Trump's Supreme Court Pick and the Consequences of Elections

Supreme court east facade
Jeff Kubina.Simon Dodd [CC BY-SA 2.0], Wikimedia Commons
A few hours from now, President Trump is expected to announce his nominee for the U.S. Supreme Court. Whoever he chooses, there will be outrage from the political left. I do not fault anyone for feeling outraged over the makeup of the court, mind you. I'm just not sure what the outraged hope to accomplish at this point. They can certainly attempt to persuade their members of Congress to vote against Trump's nominee, but it seems incredibly unlikely that he won't get his way. Most Republicans will support whoever he picks, and Democrats don't have the numbers to stop it. Even if his first choice is successfully blocked, someone on his short list is almost certainly going to end up on the Court.

This is the sort of thing people have in mind when they say, "Elections have consequences." And no, I am not thinking only about the 2016 U.S. presidential election here. The Republican Party controls not just the presidency but both the House and the Senate. How did that happen? Evidently, American voters are far more conservative than many on the left realize or would like to admit. Democrats will soon have the opportunity to take back at least one chamber of Congress, but it remains to be seen if they can muster the enthusiasm and the numbers to do so.

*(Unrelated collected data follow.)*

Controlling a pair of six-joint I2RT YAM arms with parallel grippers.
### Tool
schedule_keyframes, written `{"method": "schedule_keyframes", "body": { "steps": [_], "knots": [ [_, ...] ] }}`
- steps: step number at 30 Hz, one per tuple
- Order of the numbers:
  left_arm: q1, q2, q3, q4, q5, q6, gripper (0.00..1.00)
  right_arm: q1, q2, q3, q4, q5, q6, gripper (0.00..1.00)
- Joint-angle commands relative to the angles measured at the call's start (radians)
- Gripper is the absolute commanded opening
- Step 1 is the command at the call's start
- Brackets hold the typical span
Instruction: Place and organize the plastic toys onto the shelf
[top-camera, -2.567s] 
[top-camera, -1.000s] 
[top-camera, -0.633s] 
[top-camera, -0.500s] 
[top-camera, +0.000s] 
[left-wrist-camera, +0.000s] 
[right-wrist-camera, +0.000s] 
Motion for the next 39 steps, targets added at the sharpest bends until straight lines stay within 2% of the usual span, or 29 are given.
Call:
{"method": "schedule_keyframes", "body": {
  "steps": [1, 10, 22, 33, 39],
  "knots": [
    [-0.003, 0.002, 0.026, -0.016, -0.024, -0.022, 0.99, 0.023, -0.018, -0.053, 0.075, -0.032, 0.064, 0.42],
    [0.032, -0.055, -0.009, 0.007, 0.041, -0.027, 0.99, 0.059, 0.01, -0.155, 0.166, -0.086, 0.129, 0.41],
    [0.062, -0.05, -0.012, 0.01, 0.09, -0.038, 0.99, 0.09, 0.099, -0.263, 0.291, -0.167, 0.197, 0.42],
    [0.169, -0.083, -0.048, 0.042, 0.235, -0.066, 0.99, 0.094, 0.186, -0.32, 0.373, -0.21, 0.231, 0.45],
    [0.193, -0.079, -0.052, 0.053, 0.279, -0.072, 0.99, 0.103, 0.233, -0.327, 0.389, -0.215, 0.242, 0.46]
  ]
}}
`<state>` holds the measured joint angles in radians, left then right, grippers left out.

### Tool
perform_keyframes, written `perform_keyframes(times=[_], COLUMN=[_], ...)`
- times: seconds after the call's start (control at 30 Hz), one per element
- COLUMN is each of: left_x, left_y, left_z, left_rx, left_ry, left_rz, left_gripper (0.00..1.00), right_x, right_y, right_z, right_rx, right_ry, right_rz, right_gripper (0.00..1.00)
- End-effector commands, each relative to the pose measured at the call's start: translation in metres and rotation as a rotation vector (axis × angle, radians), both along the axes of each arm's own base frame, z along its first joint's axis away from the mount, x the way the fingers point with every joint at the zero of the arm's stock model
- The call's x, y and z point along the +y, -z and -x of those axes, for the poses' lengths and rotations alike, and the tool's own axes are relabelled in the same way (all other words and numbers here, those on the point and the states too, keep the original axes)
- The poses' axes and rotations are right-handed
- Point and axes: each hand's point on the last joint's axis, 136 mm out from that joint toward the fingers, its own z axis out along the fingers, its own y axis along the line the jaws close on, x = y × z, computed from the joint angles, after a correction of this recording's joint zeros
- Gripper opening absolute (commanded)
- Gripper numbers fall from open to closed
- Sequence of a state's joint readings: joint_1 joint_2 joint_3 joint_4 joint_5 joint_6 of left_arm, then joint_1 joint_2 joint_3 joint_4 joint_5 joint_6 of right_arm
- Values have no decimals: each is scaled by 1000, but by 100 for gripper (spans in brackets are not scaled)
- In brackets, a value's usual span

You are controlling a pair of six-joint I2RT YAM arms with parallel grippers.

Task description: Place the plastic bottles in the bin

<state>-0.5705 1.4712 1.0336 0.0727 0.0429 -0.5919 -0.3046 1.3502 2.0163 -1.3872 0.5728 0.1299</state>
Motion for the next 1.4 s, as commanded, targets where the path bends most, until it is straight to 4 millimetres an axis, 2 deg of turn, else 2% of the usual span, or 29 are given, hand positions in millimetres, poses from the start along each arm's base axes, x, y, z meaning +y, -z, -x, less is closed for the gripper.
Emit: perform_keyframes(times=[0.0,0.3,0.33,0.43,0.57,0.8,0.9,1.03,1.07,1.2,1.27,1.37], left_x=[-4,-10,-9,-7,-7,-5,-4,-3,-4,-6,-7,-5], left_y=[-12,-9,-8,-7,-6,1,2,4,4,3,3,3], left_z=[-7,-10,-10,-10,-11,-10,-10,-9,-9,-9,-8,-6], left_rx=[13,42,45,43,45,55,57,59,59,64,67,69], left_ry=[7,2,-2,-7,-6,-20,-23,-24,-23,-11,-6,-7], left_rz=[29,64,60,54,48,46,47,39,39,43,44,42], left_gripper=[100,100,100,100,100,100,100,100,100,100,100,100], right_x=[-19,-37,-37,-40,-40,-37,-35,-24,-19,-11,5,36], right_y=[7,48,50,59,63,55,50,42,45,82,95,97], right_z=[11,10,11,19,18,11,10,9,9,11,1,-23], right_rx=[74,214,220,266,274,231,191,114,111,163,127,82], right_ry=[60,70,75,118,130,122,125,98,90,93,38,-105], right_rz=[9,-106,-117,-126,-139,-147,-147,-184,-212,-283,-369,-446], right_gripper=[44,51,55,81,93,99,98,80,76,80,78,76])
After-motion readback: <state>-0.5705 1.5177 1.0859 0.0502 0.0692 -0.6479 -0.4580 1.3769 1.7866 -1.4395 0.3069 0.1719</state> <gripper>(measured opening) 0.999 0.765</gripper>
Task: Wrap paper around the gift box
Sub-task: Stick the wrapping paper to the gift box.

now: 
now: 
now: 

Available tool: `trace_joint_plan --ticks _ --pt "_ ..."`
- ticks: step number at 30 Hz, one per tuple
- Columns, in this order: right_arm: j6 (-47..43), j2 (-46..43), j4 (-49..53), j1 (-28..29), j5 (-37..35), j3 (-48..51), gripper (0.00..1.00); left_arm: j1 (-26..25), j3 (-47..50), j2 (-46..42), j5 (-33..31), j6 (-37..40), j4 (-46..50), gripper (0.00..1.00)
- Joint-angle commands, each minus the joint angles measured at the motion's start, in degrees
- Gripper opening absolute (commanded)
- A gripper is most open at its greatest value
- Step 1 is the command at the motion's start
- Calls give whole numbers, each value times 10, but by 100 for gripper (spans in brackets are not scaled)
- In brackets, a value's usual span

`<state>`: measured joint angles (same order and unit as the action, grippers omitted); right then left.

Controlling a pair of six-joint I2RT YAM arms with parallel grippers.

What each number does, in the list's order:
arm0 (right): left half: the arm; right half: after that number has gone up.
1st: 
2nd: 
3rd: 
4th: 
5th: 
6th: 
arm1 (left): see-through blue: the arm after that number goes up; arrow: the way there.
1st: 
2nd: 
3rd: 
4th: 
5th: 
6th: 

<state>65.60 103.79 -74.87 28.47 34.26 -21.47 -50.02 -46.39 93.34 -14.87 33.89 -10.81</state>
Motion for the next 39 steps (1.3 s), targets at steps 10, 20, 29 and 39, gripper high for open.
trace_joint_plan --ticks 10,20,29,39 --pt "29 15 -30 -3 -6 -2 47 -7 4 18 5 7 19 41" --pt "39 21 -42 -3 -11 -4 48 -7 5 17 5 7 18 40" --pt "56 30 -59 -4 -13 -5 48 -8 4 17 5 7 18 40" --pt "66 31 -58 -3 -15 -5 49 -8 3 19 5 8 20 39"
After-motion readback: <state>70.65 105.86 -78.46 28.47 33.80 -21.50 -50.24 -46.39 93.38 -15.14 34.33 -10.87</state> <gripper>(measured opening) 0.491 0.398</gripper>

"Elections have consequences" is a phrase one often hears from those who just won an election as justification for implementing their agenda without much regard for their now vanquished opponents. This does not have to be the case. The same phrase could also be used to remind people who are unhappy with the way things are that they need to show up and vote. Don't like it? Complaining isn't enough; you need to vote.

If more of the political left had shown up to vote in the last several elections, we'd be in a different situation than the one we're in today. This may seem overly harsh to some, but reality does sometimes work that way. Perhaps the left can figure out how to take the outrage they are about to feel over the Supreme Court and channel it into record voter turnout for the 2018 mid-term election.